_What needs to be done_
Nothing outside the range below should be printed. Output exactly the lines from the line with "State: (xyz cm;" to the line with "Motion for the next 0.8", both included.

-- Task data follows --

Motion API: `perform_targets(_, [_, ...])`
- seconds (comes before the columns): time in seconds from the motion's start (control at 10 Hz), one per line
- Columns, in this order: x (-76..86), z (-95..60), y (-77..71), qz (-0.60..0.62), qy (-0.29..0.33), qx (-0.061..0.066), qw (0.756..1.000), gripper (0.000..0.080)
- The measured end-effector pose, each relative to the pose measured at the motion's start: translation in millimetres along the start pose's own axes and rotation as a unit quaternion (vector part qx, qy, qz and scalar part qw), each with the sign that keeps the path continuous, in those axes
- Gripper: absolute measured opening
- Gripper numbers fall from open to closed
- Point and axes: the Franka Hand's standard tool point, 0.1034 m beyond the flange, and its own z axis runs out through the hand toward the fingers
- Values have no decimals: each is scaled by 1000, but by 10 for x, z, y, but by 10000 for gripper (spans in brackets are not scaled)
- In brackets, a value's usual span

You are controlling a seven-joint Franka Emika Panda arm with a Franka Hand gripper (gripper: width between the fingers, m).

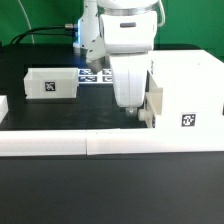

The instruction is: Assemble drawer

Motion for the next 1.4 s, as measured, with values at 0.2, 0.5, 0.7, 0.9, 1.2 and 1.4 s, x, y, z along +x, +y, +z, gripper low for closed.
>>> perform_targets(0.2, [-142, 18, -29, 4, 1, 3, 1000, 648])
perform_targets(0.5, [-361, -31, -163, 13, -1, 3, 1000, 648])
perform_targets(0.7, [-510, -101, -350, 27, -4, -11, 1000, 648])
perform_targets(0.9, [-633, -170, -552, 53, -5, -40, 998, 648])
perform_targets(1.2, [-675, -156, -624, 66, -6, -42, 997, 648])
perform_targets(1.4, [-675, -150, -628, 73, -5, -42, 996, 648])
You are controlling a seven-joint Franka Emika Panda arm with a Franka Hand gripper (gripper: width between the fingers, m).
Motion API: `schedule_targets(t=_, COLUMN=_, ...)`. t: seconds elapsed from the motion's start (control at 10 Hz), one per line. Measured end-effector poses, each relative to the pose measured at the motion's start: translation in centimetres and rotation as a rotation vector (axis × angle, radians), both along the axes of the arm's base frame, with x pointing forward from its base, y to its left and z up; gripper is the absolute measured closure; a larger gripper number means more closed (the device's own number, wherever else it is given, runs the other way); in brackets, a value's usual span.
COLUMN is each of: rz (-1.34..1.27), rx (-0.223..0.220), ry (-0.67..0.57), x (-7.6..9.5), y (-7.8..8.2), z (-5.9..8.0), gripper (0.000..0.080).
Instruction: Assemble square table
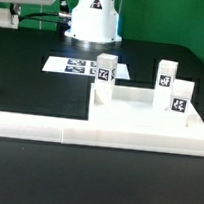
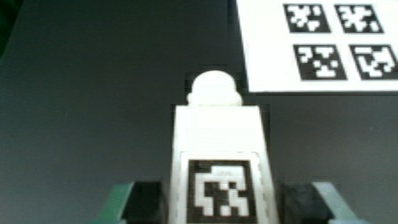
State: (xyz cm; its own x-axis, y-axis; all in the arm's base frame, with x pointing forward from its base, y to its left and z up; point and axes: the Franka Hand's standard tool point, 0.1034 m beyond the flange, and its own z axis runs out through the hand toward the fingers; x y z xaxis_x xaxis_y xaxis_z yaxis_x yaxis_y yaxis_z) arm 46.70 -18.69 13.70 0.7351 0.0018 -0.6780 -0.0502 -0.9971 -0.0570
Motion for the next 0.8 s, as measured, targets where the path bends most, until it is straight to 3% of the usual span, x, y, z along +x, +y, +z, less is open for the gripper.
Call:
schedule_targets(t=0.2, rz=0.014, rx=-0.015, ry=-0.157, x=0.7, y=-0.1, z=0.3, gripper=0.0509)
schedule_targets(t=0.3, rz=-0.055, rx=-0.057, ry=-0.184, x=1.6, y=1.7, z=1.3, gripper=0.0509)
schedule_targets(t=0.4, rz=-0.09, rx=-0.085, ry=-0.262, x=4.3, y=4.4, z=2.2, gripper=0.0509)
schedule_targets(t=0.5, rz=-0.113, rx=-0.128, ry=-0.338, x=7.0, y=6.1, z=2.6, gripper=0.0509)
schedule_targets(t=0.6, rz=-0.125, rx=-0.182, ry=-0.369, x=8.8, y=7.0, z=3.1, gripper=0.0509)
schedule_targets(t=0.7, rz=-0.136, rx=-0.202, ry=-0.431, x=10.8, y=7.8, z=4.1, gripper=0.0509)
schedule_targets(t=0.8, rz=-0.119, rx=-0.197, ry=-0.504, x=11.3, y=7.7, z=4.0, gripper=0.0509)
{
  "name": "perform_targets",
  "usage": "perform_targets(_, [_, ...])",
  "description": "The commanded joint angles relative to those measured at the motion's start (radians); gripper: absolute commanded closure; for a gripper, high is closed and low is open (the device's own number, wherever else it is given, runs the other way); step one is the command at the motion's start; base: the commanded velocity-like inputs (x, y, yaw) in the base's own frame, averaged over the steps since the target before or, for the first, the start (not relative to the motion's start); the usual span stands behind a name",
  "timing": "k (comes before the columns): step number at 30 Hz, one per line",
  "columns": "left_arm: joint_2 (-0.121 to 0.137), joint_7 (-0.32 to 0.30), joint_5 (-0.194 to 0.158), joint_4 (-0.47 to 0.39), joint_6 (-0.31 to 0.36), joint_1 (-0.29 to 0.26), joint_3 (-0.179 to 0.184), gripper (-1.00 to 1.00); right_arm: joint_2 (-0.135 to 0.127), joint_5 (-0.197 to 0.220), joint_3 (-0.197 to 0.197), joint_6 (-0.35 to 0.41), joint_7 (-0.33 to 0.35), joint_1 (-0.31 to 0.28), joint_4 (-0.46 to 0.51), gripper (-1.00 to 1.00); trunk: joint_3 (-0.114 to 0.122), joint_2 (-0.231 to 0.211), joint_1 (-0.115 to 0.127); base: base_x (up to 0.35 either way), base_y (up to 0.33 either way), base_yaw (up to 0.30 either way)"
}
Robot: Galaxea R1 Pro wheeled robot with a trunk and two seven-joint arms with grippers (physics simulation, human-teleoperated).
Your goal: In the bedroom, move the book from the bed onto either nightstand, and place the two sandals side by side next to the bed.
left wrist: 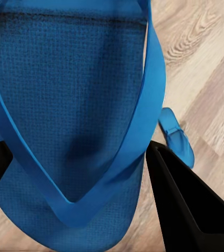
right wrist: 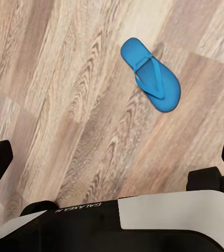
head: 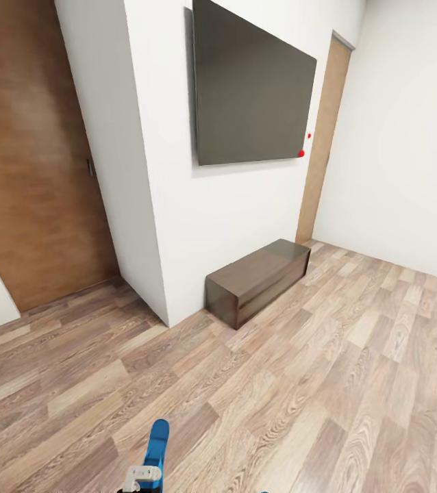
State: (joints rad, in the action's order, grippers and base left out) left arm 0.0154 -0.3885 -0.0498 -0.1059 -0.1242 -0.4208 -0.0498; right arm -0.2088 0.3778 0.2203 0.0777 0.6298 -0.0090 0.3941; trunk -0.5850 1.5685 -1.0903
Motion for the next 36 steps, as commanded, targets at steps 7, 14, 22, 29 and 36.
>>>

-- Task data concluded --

_Result for this task_
State: (xyz cm; its own x-axis, y-axis; all in the arm's base frame, with x pointing forward from its base, y to its left and z up; point and axes: the Franka Hand's standard tool point, 0.1034 m beyond the flange, and its own z axis runs out through the hand toward the fingers; x y z xaxis_x xaxis_y xaxis_z yaxis_x yaxis_y yaxis_z) arm 46.70 -18.69 13.70 0.7351 0.0018 -0.6780 -0.0502 -0.9971 -0.0570
Motion for the next 0.8 s, as measured, targets where the path bends most, until it is straight to 3% of the usual span, x, y, z along +x, +y, +z, less is open for the gripper.

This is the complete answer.